Die Römerberggespräche werden von einer Gruppe engagierter Bürger ehrenamtlich ausgerichtet.

Initiatoren der ersten Veranstaltungen waren Heinz Willi Wirth, Willi Reiß (IG-Metall-Vorsitzender, Mitglied im Magistrat der Stadt Frankfurt, später Stadtverordnetenvorsteher) und Maria Christiana Leven. Sie bildeten das ehrenamtliche Kuratorium, das die Veranstaltungen organisierte.[1] Hilmar Hoffmann, der damalige Frankfurter Kulturdezernent, nahm den Vorschlag Wirths, „eine Gesprächsrunde … im aufgelockerten Rahmen als eine Art Symposium“ durchzuführen, um „brisante und aktuelle Fragen aus Kunst und Kultur“ zu erörtern, nach dem Vorbild der Darmstädter Gespräche,[2] im September 1971 gleich sehr wohlwollend auf.[3]

Die Reihe wurde über viele Jahre von Erhard Denninger gemeinsam mit Wilfried F. Schoeller moderiert. Ebenfalls zu den Veranstaltern zählten bisher unter anderem Iring Fetscher, Klaus Reichert, Helmut Ridder, Alexander U. Martens und Eva Demski.

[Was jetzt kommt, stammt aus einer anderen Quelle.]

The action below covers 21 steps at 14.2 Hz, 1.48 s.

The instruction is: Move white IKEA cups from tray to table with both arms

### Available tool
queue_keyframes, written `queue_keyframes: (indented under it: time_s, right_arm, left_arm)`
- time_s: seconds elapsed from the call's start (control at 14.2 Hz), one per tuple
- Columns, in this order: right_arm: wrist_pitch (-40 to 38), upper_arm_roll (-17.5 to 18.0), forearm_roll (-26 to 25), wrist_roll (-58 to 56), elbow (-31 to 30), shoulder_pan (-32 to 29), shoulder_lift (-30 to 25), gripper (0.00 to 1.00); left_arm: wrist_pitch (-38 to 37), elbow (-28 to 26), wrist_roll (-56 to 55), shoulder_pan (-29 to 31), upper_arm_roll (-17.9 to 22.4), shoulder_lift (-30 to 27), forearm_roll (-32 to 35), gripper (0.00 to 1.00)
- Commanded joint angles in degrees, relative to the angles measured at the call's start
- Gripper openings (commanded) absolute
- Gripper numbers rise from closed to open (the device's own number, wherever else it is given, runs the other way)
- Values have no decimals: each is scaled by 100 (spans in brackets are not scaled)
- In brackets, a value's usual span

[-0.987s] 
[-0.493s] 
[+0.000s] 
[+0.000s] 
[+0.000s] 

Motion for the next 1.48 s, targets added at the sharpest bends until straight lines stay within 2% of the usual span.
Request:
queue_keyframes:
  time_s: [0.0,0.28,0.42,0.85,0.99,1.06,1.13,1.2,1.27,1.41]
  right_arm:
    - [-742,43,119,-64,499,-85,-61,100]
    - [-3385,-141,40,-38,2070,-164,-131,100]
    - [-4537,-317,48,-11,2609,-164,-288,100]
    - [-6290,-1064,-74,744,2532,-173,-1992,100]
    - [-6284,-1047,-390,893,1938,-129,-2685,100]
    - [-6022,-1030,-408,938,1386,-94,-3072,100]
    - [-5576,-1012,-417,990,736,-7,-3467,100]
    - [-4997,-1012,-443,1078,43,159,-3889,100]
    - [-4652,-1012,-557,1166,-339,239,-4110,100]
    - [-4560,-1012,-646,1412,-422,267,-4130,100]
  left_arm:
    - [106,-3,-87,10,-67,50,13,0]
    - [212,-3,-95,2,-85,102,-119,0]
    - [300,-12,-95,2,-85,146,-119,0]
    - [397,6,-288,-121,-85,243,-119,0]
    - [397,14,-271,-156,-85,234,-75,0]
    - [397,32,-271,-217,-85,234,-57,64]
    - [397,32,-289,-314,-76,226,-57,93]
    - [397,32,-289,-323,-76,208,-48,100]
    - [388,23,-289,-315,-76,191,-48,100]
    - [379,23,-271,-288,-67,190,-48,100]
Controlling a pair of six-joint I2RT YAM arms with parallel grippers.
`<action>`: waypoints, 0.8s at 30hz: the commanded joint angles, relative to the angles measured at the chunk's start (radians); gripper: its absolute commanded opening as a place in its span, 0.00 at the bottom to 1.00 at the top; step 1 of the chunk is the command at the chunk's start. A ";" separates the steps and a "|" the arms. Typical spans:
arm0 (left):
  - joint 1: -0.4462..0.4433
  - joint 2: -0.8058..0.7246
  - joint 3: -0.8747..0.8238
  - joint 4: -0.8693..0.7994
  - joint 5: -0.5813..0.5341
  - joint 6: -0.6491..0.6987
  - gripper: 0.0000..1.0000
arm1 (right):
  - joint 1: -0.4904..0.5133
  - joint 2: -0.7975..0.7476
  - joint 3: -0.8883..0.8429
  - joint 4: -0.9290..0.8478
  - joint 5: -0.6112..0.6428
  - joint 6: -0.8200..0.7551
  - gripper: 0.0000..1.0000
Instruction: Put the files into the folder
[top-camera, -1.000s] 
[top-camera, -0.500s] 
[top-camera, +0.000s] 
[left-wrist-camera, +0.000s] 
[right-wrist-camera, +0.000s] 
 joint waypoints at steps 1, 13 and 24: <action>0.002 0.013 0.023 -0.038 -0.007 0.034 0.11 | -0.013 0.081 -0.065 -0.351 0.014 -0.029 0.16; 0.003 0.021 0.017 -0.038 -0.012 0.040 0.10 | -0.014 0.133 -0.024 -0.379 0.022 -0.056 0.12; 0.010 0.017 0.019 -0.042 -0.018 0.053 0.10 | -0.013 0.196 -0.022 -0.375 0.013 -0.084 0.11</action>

Seit 2006 hat sich der informelle Kreis, der die Gespräche derzeit organisiert, in dem Verein Römerberggespräche e. V. zusammengeschlossen.[4] Ebenfalls beginnend in diesem Jahr, liegt die Moderation der Gespräche bei Alf Mentzer (leitender Redakteur für Literatur bei hr2-kultur).

Die Veranstaltungsreihe wird finanziell getragen von der Stadt Frankfurt am Main und vom Land Hessen. Außerdem wird sie von der Frankfurter Rundschau und von der Frankfurter Allgemeinen Zeitung publizistisch unterstützt.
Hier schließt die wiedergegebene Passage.